Germany, Neue Wilden
Germany had been dealing with the aftermath of the Nazi era. Historical themes were still highly relevant, dealing with a post-war German identity (Wolf, 2014). The work of Anselm Kiefer is mentioned as the principal example in this regard. On another note, one of the most memorable moments of the movement was the dismantling of Georg Baselitz’s exhibition in Berlin, shortly after opening, the reason being indecency. Some of the paintings depicted masturbation and some male figures with erections (Kordic, 2015).

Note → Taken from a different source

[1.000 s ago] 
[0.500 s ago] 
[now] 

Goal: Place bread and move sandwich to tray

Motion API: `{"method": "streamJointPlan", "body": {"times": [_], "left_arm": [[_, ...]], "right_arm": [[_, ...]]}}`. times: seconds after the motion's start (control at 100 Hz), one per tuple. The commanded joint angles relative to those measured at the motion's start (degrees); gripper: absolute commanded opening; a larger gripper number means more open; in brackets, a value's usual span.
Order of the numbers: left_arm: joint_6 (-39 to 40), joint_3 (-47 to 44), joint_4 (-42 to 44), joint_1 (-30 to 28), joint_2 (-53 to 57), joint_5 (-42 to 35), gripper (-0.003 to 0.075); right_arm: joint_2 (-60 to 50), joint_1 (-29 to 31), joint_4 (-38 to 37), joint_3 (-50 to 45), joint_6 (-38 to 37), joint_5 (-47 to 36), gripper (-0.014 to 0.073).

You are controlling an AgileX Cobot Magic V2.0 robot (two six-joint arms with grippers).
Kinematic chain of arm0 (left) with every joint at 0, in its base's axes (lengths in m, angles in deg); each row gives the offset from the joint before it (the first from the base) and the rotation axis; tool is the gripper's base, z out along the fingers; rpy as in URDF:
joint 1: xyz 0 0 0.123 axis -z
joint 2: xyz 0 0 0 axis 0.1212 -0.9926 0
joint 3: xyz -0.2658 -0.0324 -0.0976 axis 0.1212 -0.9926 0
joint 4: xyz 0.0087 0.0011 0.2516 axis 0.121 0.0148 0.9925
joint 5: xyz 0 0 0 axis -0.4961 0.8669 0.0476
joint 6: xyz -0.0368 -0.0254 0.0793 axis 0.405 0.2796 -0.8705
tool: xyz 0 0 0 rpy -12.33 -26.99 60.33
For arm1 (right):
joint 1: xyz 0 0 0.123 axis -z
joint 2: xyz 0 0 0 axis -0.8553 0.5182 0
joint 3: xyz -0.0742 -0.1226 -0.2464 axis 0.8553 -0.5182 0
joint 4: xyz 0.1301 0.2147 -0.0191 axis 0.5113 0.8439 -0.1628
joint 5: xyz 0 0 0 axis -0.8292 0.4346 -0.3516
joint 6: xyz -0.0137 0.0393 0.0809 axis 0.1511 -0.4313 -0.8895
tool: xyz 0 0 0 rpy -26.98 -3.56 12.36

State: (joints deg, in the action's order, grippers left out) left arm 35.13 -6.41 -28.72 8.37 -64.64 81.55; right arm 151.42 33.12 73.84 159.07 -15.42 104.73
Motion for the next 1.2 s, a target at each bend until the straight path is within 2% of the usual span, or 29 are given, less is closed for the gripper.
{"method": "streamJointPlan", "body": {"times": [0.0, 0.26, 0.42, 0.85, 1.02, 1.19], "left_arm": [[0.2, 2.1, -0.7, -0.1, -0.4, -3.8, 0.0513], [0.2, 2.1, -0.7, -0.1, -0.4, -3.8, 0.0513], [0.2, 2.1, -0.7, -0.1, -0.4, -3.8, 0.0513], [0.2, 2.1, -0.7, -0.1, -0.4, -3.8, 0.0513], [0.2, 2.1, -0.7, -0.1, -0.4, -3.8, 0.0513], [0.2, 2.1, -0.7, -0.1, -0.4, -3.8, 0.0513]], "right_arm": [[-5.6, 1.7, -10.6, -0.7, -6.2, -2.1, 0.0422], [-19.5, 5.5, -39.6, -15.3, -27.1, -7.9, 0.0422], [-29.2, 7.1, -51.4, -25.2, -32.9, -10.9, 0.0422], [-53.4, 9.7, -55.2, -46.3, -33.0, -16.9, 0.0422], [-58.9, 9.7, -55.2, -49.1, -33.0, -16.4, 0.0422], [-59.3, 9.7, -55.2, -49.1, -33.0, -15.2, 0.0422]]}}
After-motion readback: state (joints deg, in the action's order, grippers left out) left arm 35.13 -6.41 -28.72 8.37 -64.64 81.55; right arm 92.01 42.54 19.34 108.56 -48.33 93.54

Critic Oliva named the movement in Italy, which in literal translation means beyond the avant-garde. The movement was considered a response to Italian Arte Povera. Quite similar to that of their German contemporaries, the work of Sandro Chia, Francesco Clemente, and Enzo Cucchi was highly parodical. Enzo Cucchi’s work reminded of paintings found in caves with darkness dominating colors and containing symbols like flames and livestock. His Untitled Self Portrait contains Neo-Expressionism’s specific aspects (Kordic, 2015) with a vivid red across the print and its highly personal emotional tone.
USA, Bad Painting
The term can be traced back to Schnabel’s paintings on velvet, reminding the paintings sold out of the back-trunk of vans parked in car parks at the time. Schnabel also challenged the lines of good and bad art with appropriation (Britannica, 2019).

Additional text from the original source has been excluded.